Hermann laissa un air d’opéra doucement flotter dans l’air du soir. Prenant la main de Jeanne, il l’emmena jusqu’à la table et l’aida à s’asseoir, en repoussant délicatement sa chaise. Julia se posa sur son siège, l’air un peu fâché. Et les plats s’invitèrent, sous les applaudissements de Jeanne, qui poussaient des ho ! des ha ! toute entière à son ravissement. Tout l’enchantait. Le décor, la lumière des bougies, le vin délicat, le cristal des verres, le brillant de l’argenterie, elle avait oublié, elle aussi, avec le temps, les trésors enfouis dans les buffets, qui ce soir, s’étalaient sur leur table.

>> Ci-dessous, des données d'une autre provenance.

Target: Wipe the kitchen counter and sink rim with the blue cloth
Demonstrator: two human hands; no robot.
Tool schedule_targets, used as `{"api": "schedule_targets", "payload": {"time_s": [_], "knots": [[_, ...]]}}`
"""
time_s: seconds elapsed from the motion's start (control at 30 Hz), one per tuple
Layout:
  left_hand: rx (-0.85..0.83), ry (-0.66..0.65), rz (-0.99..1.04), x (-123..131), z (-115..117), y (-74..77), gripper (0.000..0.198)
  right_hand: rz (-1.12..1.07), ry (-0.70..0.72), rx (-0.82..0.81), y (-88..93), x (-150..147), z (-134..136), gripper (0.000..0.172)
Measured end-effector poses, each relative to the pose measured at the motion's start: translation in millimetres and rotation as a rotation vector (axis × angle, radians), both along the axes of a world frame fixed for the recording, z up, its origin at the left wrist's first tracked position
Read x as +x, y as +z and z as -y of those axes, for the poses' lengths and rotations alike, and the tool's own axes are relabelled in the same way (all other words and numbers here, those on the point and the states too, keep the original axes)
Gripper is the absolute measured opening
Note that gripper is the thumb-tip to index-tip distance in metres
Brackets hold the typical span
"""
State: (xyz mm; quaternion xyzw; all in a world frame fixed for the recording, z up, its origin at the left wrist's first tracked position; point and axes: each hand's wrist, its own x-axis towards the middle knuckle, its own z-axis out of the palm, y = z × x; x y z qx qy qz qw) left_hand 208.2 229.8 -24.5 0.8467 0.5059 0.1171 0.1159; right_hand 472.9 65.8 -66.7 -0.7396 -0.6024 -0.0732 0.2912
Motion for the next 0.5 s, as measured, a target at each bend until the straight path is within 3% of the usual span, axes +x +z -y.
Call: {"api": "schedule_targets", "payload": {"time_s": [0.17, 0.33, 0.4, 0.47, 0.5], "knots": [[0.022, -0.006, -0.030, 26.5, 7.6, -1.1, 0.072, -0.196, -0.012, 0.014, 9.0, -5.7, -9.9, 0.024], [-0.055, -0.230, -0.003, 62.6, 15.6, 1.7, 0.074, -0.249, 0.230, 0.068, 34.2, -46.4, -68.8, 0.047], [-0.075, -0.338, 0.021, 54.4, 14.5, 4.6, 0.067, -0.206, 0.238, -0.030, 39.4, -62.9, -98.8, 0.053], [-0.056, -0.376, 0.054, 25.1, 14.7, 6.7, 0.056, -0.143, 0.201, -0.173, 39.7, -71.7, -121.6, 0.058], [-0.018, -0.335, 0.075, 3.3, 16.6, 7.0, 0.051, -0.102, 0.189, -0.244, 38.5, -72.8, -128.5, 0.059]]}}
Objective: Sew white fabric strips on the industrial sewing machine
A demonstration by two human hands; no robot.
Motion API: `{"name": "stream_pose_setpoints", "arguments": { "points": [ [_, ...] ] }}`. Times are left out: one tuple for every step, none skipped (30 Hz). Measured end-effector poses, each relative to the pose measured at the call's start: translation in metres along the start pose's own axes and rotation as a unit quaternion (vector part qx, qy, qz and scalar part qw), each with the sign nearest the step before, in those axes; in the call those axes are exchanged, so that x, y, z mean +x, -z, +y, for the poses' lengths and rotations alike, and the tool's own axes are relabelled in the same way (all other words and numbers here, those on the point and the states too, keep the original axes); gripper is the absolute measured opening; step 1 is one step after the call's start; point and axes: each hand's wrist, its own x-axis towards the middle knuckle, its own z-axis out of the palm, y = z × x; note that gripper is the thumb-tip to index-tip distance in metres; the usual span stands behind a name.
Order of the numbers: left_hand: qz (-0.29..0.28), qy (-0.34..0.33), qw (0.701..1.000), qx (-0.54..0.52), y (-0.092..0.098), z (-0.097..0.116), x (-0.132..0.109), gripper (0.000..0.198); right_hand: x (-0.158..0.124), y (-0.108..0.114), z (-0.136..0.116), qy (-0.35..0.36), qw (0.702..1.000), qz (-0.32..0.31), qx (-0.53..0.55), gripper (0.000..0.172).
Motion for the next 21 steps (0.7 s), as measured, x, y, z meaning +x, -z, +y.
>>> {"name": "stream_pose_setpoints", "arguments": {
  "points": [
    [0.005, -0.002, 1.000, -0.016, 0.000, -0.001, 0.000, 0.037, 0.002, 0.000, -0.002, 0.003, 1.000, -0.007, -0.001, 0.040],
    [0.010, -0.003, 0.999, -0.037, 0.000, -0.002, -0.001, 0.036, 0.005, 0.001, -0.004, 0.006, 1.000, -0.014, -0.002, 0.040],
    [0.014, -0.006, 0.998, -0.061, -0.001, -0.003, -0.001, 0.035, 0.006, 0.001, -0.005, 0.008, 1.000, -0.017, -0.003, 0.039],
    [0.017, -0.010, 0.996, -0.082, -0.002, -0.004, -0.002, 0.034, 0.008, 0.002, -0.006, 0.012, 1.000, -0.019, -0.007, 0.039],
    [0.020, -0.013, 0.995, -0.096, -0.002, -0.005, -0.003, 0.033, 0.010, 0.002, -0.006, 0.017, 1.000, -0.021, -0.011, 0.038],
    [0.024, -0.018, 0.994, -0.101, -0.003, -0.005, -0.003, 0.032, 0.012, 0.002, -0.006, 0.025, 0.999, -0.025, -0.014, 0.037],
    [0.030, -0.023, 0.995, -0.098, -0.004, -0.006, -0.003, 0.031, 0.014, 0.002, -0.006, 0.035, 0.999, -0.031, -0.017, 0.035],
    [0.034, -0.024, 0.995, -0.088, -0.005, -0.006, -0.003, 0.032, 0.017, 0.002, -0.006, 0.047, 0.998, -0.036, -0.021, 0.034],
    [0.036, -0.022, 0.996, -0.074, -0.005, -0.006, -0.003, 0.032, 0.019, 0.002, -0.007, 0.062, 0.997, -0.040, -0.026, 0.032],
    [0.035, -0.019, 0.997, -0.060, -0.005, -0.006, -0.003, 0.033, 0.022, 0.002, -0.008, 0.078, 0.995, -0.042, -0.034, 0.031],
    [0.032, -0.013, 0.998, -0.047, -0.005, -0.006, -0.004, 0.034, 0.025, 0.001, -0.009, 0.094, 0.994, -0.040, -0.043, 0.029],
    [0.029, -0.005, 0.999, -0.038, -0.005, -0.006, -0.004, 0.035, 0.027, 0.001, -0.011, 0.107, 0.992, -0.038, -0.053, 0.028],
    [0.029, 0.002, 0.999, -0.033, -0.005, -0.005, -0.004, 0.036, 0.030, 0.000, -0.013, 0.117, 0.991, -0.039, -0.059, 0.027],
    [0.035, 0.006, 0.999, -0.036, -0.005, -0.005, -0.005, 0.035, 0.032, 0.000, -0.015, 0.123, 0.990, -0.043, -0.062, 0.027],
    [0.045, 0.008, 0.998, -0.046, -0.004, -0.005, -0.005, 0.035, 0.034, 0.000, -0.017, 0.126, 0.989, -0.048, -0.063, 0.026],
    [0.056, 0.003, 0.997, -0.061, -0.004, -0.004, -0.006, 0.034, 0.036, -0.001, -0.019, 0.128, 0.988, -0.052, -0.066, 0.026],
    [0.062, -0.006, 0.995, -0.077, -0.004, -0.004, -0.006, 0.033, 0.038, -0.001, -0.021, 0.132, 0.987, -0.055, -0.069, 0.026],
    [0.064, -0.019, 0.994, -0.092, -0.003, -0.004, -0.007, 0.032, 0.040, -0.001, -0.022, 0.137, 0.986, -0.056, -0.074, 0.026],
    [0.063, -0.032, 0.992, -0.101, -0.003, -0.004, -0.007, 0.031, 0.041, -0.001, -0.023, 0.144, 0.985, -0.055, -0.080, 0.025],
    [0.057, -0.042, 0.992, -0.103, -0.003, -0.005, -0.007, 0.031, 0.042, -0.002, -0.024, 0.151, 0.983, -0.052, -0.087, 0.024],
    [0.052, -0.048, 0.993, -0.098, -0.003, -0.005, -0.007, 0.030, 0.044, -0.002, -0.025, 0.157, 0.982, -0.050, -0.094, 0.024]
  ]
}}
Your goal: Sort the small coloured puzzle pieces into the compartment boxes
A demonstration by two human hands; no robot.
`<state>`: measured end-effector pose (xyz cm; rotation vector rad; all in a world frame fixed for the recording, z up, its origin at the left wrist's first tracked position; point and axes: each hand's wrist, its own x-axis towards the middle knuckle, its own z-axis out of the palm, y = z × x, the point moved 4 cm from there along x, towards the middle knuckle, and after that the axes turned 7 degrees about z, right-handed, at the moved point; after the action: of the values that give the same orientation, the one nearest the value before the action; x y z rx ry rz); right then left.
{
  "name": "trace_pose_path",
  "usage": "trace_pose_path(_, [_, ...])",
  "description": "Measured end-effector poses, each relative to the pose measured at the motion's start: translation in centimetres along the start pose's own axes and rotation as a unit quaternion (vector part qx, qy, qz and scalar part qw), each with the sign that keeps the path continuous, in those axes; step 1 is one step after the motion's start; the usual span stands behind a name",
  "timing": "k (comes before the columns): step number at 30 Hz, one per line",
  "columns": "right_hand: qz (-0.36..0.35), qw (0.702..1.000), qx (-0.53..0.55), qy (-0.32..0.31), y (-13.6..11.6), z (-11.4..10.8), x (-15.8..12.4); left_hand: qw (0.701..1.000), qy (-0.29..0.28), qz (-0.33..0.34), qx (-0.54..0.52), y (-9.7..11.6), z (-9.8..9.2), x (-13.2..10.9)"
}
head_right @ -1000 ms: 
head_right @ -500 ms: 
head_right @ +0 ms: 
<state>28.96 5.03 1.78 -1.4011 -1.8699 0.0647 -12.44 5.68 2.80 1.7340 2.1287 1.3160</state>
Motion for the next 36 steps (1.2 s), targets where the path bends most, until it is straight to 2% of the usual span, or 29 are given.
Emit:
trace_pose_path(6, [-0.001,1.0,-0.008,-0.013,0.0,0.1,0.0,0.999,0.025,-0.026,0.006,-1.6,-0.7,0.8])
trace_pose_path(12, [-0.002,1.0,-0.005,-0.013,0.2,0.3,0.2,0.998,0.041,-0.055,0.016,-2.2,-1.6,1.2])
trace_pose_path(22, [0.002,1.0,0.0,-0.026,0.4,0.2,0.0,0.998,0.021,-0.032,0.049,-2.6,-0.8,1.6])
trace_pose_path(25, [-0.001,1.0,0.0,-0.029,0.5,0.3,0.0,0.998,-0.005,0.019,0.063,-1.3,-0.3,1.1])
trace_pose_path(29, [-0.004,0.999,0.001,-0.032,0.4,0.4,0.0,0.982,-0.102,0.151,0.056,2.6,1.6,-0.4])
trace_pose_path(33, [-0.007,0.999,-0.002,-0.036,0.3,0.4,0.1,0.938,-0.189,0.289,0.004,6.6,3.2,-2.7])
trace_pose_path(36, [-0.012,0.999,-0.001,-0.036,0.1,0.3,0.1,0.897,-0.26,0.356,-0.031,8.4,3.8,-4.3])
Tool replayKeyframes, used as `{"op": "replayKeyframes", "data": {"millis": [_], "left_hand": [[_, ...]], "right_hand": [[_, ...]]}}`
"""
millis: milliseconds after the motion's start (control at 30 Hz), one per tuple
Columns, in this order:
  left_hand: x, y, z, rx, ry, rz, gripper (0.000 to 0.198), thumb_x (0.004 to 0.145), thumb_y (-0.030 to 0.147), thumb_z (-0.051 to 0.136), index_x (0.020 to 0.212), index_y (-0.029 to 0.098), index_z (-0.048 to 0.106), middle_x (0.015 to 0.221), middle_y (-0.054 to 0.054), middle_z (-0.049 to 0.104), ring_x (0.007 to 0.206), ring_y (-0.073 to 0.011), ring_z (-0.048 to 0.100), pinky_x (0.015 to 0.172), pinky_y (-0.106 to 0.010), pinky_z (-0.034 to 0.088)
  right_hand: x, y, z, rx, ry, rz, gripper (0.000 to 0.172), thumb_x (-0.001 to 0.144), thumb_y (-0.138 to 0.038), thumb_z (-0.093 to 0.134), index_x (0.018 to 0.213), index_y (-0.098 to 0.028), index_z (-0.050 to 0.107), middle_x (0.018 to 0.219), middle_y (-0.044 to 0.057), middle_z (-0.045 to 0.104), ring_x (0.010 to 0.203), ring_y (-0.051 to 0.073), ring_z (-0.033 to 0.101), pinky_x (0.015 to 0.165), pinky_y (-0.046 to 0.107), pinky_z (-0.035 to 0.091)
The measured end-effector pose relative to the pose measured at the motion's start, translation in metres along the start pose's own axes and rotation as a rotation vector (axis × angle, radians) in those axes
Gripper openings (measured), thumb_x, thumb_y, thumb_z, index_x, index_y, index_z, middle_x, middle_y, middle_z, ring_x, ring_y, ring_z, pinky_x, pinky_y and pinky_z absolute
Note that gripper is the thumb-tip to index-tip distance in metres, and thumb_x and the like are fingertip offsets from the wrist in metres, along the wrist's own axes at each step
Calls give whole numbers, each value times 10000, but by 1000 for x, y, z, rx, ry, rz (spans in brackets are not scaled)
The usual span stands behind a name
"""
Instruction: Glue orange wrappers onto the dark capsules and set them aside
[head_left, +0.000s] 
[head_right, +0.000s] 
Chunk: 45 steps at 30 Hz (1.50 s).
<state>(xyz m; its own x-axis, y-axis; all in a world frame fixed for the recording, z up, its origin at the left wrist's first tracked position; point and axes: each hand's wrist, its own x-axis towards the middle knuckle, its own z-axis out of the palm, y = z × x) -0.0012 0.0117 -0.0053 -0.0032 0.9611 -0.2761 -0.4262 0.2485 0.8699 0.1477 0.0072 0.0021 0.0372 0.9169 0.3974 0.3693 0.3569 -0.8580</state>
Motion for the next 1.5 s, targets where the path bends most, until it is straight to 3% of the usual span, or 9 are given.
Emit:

La viande était succulente, fondante à souhait, harmonie des saveurs et des parfums exquis.
Je n’y suis pour rien, s’amusait Hermann, c’est ta grand-mère, Madeleine, qui en détient le plus grand mérite ! C’est elle qui a choisi la bête !
Julia, pourtant, trouvait ce canard beaucoup trop gras. Quand aux navets, leur saveur âcre la faisait grimacer. Elle mastiquait avec la plus grande application, mais sans réussir à en avaler la moindre bouchée. Il lui fallait à chaque fois l’aide d’un grand verre d’eau pour déplacer jusqu’au fond de son estomac les boulettes grises qui se desséchaient lamentablement dans sa bouche. Mais aucun des deux adultes ne prenaient garde à ses mimiques d’enfant.
Les beaux yeux de Jeanne luisaient des feux allumés par les bougies. Le vin la rendait un peu plus gai qu’il n’aurait fallu. Mais elle n’en avait cure.
Je te trouve très beau, ce soir ! disait-elle à Hermann, en lui tenant la main.
Et moi, ma chérie, tu es la plus ravissante des créatures terrestres ! renchérissait-il d’une pédanterie un peu burlesque qui tirait de Jeanne des éclats de rire joyeux.
Après avoir servi le dessert, Hermann sortit deux flûtes à champagne, et les remplit avec soin des bulles pétillantes et fraîches d’un vieux Dom Pérignon millésimé.
Mes petites chéries, ce soir c’est fête, car j’ai une grande nouvelle à vous annoncer.